Bagas terus mengingat kejadian setelah dia mengambil minuman. Dia bahkan sesekali merutuki dirinya sendiri. Dia merasa kesal karena tidak mengingat apapun saat bangun pagi tadi.
"Apa yang sebenarnya aku lakukan? Haaah!" Teriaknya penuh rasa kesal.
Kepalanya tiba-tiba merasa berat kembali dan dia menepikan mobilnya.
"Kenapa kepalaku tiba-tiba berat lagi. Apa ini efek sampingnya?" Bagar memijat area dahi hingga pelipisnya.
Ia terus memutar-mutar ibu jarinya agar sakit kepalanya sedikit hilang.
Bagas merasa dijebak oleh beberapa temannya.
"Untung saja aku semalam langsung pulang.
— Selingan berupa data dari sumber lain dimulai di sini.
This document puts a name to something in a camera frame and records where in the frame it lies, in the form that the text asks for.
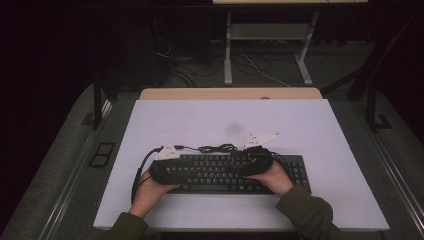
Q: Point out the aluminium rail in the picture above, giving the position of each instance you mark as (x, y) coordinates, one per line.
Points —
(396, 180)
(71, 186)

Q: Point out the person's right hand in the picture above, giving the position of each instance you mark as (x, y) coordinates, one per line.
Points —
(275, 180)

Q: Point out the black metal stand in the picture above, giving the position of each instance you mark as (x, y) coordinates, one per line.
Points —
(97, 103)
(371, 106)

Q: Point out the wooden table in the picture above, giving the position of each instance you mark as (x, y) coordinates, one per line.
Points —
(216, 93)

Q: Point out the white table board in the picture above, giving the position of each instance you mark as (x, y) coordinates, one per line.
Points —
(233, 116)

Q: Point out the black floor socket frame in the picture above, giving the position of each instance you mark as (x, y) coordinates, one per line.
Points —
(101, 154)

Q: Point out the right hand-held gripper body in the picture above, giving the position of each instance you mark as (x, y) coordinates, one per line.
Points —
(260, 161)

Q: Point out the white metal desk frame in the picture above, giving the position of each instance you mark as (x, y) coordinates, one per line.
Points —
(266, 31)

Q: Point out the person's left hand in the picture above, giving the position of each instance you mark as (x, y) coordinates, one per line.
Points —
(148, 196)

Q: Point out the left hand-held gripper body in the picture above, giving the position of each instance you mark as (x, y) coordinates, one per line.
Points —
(163, 170)

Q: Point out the black computer keyboard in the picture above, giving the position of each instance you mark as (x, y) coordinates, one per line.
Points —
(216, 171)

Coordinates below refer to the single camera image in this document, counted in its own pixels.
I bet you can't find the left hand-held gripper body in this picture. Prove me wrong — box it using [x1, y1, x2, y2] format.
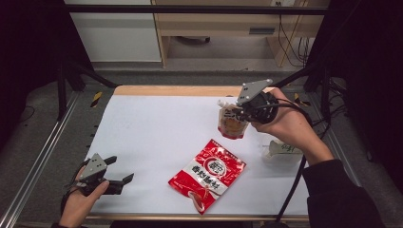
[67, 153, 125, 196]

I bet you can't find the light wooden desk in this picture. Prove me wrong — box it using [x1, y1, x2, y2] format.
[151, 0, 331, 68]

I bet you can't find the white cabinet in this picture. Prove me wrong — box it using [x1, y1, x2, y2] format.
[63, 0, 163, 63]

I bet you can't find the person's left hand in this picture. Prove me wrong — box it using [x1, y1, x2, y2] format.
[58, 165, 110, 226]

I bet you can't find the black metal frame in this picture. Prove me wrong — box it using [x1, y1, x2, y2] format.
[56, 4, 334, 122]

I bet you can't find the yellow and black tape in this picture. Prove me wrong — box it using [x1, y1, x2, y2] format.
[293, 92, 312, 107]
[90, 91, 104, 108]

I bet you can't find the beige spouted sauce pouch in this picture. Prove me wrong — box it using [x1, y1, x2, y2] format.
[217, 99, 250, 141]

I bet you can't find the pale sauce pouch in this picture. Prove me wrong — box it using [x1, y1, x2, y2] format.
[268, 140, 304, 157]

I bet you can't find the bundle of black cables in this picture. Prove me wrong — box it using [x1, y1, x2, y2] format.
[278, 13, 316, 68]

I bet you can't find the person's right hand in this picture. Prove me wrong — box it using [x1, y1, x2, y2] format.
[251, 87, 321, 151]

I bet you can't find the dark curtain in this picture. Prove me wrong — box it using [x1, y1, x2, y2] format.
[0, 0, 94, 151]
[306, 0, 403, 186]

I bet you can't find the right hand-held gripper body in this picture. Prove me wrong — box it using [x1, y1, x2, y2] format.
[236, 78, 280, 125]

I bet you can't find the red and white sauce packet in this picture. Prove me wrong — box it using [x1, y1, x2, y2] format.
[167, 138, 247, 217]

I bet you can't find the right hand-held gripper cable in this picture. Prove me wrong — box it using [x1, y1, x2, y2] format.
[269, 97, 331, 223]

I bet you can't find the hand-held gripper cable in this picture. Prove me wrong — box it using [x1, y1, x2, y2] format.
[269, 97, 331, 223]
[60, 160, 91, 217]

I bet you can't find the left hand-held gripper cable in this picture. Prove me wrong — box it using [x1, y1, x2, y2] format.
[60, 160, 91, 217]

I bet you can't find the aluminium rail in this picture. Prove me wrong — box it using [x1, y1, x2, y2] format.
[0, 90, 81, 228]

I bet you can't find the clear plastic container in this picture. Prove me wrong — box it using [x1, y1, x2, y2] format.
[259, 134, 307, 165]

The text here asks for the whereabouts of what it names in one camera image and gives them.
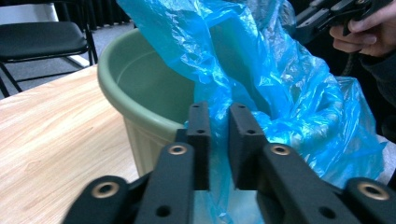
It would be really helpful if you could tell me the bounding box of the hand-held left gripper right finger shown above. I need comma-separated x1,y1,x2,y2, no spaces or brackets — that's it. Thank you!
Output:
228,102,269,191

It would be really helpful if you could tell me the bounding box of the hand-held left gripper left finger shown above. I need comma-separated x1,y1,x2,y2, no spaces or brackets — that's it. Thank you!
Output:
176,101,212,191

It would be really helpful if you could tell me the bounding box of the blue plastic bag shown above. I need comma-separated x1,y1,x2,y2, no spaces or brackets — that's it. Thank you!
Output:
116,0,389,224

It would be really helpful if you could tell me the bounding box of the green plastic bin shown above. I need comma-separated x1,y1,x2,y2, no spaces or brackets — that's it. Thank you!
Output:
96,15,274,178

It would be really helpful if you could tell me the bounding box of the black folding chair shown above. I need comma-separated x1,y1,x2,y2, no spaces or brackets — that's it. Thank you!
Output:
0,0,99,99

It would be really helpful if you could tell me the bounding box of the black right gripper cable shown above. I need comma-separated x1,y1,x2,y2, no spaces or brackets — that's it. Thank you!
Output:
340,52,358,77

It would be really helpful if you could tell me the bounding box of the white desk frame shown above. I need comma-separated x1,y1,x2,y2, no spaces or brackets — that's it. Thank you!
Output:
0,3,60,26

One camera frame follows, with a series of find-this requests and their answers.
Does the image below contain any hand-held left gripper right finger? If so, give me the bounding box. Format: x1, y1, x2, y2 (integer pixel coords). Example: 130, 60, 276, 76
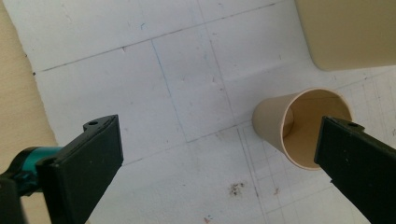
313, 116, 396, 224

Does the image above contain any beige rounded tray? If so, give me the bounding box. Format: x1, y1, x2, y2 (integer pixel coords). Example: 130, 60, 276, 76
294, 0, 396, 72

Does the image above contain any white paper sheet with grid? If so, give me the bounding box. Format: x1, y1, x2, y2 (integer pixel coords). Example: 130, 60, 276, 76
2, 0, 396, 224

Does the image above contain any beige paper cup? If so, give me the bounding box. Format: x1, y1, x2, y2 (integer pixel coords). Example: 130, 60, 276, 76
251, 87, 353, 171

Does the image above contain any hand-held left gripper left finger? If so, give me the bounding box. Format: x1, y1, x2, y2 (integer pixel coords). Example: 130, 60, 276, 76
0, 114, 124, 224

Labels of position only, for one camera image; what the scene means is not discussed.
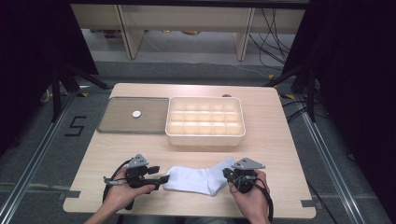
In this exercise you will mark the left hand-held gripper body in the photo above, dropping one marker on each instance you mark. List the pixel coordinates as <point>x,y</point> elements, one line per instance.
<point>138,177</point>

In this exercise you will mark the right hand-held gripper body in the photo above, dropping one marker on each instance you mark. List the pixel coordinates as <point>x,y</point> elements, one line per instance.
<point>246,175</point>

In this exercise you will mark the white sock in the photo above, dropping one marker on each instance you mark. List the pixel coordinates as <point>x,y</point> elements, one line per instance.
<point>193,180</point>

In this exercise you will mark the cream compartment storage box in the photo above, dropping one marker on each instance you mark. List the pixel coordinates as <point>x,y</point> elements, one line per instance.
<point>205,138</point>

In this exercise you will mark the person's left hand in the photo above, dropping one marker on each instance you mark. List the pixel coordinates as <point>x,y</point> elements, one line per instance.
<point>120,194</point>

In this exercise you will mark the person's right hand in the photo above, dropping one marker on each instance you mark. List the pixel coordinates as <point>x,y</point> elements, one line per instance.
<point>252,202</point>

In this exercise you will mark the person's legs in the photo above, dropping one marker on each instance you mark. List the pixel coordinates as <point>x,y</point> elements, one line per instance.
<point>186,221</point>

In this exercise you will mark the grey flat box lid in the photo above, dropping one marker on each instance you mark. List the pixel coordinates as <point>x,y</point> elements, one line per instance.
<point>124,124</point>

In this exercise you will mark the white round lid knob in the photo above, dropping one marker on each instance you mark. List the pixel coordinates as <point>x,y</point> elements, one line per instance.
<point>136,114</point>

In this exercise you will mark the grey tape strip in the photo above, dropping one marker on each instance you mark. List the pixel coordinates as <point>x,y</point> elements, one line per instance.
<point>308,203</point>
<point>70,194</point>

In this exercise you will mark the black metal stand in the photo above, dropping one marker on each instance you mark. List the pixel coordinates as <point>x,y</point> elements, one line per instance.
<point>310,93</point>
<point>56,93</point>

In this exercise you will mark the black curtain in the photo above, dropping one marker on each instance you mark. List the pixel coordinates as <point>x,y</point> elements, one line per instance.
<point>31,62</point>
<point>358,93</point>

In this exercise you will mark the beige background desk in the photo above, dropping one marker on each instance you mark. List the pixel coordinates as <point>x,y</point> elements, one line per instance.
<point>186,18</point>

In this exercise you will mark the aluminium floor rail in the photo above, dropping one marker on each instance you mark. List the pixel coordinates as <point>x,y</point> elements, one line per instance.
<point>31,168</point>
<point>330,161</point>

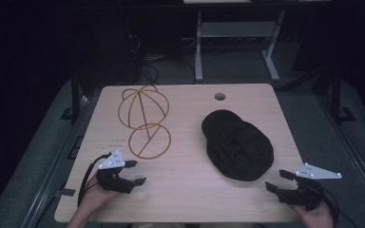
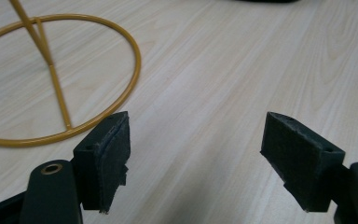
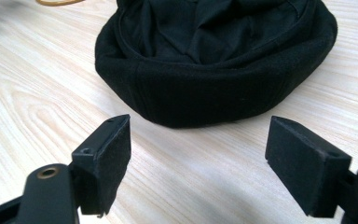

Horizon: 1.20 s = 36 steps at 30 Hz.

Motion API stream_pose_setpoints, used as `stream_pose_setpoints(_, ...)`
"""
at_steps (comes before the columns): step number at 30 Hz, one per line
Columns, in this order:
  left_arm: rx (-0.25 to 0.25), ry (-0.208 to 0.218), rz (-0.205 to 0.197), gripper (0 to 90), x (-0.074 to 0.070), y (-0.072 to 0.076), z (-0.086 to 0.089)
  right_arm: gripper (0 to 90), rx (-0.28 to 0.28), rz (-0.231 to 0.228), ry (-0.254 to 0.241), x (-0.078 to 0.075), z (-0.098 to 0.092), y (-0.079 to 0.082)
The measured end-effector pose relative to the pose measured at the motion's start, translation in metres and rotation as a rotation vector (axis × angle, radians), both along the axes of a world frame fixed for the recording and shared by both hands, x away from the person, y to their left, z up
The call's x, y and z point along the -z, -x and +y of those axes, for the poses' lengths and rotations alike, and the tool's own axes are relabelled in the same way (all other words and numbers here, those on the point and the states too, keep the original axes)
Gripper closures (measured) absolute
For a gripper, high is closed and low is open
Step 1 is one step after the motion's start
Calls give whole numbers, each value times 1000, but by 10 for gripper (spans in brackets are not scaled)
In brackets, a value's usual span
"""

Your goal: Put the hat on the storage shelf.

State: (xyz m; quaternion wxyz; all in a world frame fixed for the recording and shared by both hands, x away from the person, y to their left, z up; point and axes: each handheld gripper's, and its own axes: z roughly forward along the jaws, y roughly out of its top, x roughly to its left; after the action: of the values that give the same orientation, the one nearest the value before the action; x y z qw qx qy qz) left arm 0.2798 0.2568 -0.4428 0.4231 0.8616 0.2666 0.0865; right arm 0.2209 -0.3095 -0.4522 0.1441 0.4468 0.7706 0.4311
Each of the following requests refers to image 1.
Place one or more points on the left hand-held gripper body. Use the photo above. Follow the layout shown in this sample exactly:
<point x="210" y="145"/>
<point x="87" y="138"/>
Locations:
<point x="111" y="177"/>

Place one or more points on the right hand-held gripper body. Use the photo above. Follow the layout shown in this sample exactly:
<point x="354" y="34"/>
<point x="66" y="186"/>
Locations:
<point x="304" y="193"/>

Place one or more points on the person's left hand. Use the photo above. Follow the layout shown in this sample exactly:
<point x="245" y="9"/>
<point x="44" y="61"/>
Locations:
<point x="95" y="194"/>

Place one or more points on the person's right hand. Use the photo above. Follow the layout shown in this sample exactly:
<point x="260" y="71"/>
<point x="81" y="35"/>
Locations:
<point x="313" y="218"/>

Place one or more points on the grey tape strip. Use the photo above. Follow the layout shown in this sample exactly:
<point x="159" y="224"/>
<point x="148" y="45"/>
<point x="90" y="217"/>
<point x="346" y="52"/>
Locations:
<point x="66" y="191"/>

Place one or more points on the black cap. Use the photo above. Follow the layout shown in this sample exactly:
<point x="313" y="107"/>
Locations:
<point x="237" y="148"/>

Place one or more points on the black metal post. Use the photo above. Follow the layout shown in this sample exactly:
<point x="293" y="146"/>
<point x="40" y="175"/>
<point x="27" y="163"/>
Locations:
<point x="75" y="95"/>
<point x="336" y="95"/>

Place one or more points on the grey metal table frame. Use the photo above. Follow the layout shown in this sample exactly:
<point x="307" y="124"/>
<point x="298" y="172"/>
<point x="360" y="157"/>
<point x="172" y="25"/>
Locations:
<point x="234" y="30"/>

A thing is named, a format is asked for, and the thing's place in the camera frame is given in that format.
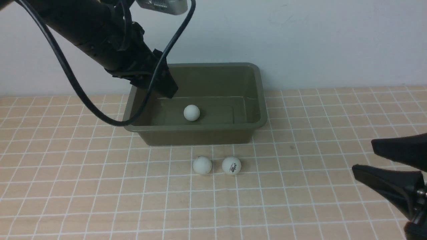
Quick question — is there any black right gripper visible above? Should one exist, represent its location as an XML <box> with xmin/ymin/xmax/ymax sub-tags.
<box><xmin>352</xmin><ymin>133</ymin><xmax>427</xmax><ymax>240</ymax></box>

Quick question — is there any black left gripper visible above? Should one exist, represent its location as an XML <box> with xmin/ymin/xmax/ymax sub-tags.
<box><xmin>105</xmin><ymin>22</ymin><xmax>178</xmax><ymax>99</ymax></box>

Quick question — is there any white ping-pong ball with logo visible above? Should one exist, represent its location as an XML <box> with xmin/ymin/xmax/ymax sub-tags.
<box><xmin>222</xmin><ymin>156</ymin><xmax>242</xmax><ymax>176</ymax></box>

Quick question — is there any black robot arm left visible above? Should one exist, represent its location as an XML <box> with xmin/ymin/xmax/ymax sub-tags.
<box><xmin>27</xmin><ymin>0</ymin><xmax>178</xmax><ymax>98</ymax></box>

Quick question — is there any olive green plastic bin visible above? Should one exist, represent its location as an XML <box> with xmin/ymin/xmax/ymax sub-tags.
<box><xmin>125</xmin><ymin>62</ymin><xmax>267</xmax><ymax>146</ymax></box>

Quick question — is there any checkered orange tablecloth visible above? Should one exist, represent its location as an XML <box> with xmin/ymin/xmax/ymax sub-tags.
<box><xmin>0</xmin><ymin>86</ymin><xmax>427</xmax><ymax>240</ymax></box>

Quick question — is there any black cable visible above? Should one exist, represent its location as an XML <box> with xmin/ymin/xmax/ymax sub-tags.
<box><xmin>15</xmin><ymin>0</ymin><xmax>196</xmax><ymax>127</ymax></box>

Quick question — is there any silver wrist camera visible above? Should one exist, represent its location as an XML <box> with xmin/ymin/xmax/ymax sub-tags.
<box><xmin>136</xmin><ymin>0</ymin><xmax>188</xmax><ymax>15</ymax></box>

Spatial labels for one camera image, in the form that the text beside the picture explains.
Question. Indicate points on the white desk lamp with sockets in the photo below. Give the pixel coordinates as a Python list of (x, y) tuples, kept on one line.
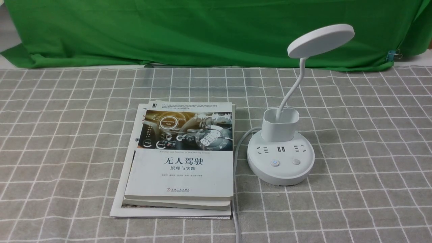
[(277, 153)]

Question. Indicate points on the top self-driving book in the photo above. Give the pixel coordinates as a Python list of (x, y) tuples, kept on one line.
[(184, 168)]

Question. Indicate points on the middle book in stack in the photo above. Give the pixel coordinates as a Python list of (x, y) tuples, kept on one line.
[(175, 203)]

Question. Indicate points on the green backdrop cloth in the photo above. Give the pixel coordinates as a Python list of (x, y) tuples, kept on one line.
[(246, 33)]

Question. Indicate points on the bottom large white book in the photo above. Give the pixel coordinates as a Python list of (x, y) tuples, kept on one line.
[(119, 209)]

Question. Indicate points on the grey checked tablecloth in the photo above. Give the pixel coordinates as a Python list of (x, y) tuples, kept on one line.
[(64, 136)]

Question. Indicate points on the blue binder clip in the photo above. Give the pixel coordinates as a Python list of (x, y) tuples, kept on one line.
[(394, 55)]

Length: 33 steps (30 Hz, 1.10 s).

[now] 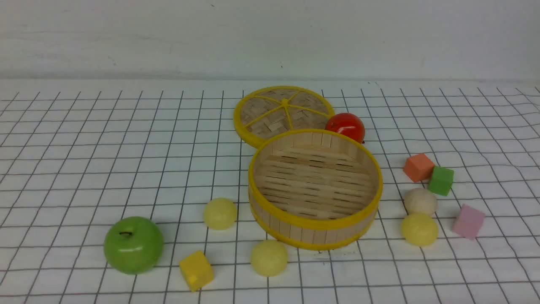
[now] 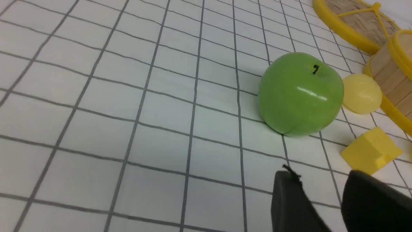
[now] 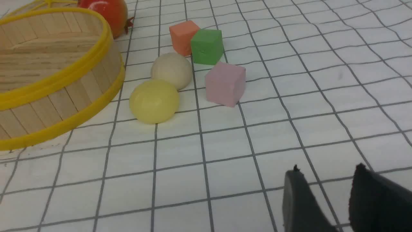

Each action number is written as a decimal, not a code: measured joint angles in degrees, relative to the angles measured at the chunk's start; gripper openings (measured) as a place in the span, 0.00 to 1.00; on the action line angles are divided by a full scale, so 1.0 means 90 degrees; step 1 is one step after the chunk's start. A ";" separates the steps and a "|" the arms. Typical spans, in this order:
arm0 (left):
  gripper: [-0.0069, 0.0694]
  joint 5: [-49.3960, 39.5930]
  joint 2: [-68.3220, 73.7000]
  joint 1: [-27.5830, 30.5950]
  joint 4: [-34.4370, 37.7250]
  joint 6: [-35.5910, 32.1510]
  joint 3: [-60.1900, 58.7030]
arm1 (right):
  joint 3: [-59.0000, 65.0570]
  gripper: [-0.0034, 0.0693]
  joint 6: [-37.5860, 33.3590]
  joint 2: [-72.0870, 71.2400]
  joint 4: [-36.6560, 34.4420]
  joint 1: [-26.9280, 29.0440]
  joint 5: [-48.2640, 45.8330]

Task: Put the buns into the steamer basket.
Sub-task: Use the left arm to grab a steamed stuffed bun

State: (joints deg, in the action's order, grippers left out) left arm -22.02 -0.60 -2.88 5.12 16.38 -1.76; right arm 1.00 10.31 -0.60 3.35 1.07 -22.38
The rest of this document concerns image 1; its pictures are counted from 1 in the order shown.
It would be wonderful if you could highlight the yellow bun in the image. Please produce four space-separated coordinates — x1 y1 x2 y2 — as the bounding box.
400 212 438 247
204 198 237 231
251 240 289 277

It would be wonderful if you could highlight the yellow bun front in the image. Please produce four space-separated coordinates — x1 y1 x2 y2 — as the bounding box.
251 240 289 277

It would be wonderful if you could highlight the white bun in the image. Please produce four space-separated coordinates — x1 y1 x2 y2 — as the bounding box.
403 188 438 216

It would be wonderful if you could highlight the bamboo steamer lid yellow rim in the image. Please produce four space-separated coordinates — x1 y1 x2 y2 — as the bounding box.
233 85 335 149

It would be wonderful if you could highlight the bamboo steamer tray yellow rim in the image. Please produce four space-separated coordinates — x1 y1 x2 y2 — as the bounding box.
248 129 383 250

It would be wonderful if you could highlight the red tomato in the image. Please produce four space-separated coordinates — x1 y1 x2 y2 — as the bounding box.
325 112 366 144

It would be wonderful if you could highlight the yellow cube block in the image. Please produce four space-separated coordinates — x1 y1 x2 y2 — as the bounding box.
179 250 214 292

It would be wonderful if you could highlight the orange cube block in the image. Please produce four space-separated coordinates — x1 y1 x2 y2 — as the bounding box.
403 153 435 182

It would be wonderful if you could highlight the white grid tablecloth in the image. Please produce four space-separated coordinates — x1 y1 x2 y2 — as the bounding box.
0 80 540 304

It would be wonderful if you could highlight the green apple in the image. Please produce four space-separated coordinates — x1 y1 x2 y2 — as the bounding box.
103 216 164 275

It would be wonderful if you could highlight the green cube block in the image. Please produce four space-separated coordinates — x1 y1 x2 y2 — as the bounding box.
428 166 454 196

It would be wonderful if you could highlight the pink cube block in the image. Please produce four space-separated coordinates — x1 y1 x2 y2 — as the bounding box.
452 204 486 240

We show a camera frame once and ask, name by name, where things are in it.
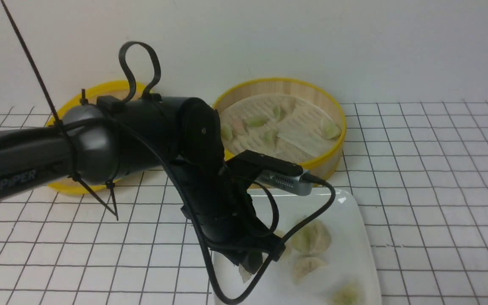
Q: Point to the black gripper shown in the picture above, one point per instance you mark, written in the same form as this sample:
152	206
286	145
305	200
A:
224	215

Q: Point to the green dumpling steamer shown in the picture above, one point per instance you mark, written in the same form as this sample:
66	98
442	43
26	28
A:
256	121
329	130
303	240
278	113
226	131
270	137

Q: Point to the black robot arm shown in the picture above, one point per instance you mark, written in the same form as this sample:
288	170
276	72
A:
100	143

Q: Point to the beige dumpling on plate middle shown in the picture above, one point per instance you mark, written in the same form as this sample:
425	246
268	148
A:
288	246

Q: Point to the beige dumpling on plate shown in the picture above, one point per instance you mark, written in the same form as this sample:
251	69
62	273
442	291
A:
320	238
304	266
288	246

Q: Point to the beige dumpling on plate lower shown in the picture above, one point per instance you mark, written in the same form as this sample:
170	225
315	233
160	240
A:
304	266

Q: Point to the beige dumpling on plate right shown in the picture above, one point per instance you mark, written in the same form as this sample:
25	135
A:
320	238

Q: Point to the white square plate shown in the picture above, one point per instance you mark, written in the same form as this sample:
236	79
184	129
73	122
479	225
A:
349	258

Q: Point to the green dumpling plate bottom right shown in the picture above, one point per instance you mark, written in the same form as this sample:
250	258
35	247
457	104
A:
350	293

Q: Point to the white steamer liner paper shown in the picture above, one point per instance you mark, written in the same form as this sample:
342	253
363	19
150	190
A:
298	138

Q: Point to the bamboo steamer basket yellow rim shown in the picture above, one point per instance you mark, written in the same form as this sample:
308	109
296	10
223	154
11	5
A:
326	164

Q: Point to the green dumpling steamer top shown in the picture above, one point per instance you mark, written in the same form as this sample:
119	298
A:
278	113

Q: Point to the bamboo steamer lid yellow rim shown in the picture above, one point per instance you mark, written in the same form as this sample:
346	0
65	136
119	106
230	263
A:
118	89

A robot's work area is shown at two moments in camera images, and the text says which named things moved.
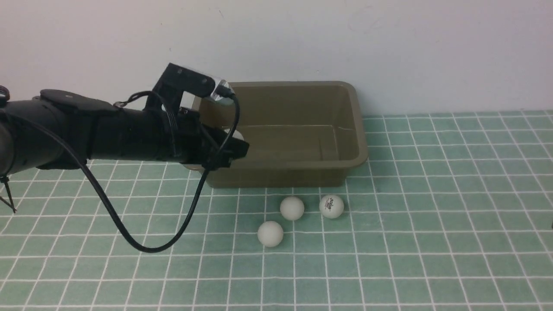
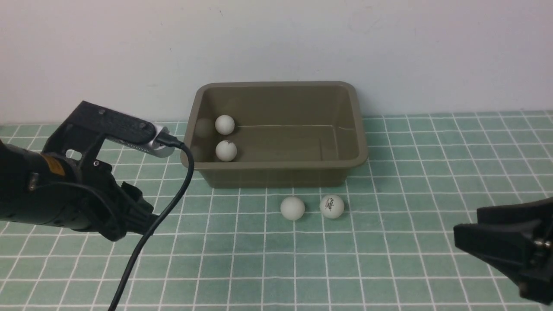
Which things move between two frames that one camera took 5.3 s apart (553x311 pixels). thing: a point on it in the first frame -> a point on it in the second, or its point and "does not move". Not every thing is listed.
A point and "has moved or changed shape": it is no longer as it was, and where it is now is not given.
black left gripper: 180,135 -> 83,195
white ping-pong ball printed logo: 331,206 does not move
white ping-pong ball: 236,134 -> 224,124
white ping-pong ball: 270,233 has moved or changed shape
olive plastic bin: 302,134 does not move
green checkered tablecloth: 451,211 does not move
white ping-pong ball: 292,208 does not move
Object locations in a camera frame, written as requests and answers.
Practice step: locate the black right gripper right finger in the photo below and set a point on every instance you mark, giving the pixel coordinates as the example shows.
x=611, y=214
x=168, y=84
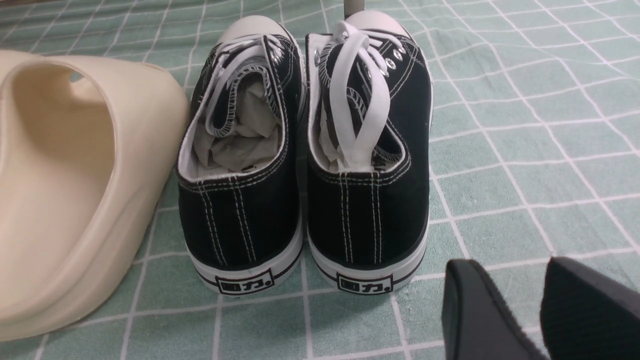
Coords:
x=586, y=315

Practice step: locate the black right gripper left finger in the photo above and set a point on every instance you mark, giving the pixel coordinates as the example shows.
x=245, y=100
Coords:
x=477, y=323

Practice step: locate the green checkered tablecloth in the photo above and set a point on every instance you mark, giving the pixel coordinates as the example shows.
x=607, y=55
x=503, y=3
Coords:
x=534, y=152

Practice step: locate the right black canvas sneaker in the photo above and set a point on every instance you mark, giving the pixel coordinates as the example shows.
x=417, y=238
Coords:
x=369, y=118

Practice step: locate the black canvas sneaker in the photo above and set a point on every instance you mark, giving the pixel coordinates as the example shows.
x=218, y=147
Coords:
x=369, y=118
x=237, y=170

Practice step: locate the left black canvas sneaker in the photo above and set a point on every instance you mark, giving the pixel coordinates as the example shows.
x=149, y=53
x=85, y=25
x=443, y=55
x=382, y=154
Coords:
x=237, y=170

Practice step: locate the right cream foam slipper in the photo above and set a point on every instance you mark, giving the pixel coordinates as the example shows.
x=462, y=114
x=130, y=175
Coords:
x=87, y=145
Jika tidak pasti ada hal lain yang akan terjadi di sana, diluar kendaliku."
Saat dia bicara seperti itu. Kemudian terlintas ingatan kejadian semalam. Dia membulatkan kedua matanya. Menepis semuanya dan berusaha mengelaknya.
"Tidak mungkin! Tidak mungkin aku melakukannya dengan Zahira."
Sakit kepala yang tadinya menyerang. Menjadi hilang seketika. Kini dia merasa berdebar di area jantungnya. Dia tidak percaya dengan seluruh ingatannya yang baru saja muncul itu.
"Bagaimana caranya aku menghadapi Zahira di rumah? Dia pasti sangat sedih dan kesakitan sendiri. Apa yang harus aku lakukan sekarang? Aaaaah!"
Bagas memukul-mukul stir mobilnya dengan keras hingga klakson mobilnya tak sengaja tersentuh dan berbunyi.
Dia kini menjadi bingung bagaimana cara menghadapi adik iparnya itu.
"Jika Mama tahu pasti semua akan menjadi rumit. Dan jika Zahara tahu. Pastinya aku tidak bisa menghadapinya. Selama ini aku berusaha menahan hasrat itu. Aku selalu berusaha setia menunggunya. Kenapa semua menjadi sangat kacau saat ini?"
Kekesalan Bagas tak ada hentinya. Dia sedang memikirkan bagaimana cara menghadapi Zahira di rumah dan cara menangani hal ini jika suatu saat Zahara membuka matanya.
"Maafkan aku Zahira, Zahara."
Bagas kemudian kembali melajukan mobilnya. Dia berusaha untuk tenang dan berusaha mencari cara untuk bicara dengan Zahira.
*****
Ammar dan Zahira sampai di rumah. Zahira mendorong masuk troli Ammar.
Melihat bocah usia dua tahun yang gembul dan sangat menggemaskan. Utami langsung menyambutnya.
"Hallo sayangnya Oma. Udah selesai jalan-jalannya sama Imu? Seneng ya pasti."
Ammar mengangguk mendengar pertanyaan dari Omanya.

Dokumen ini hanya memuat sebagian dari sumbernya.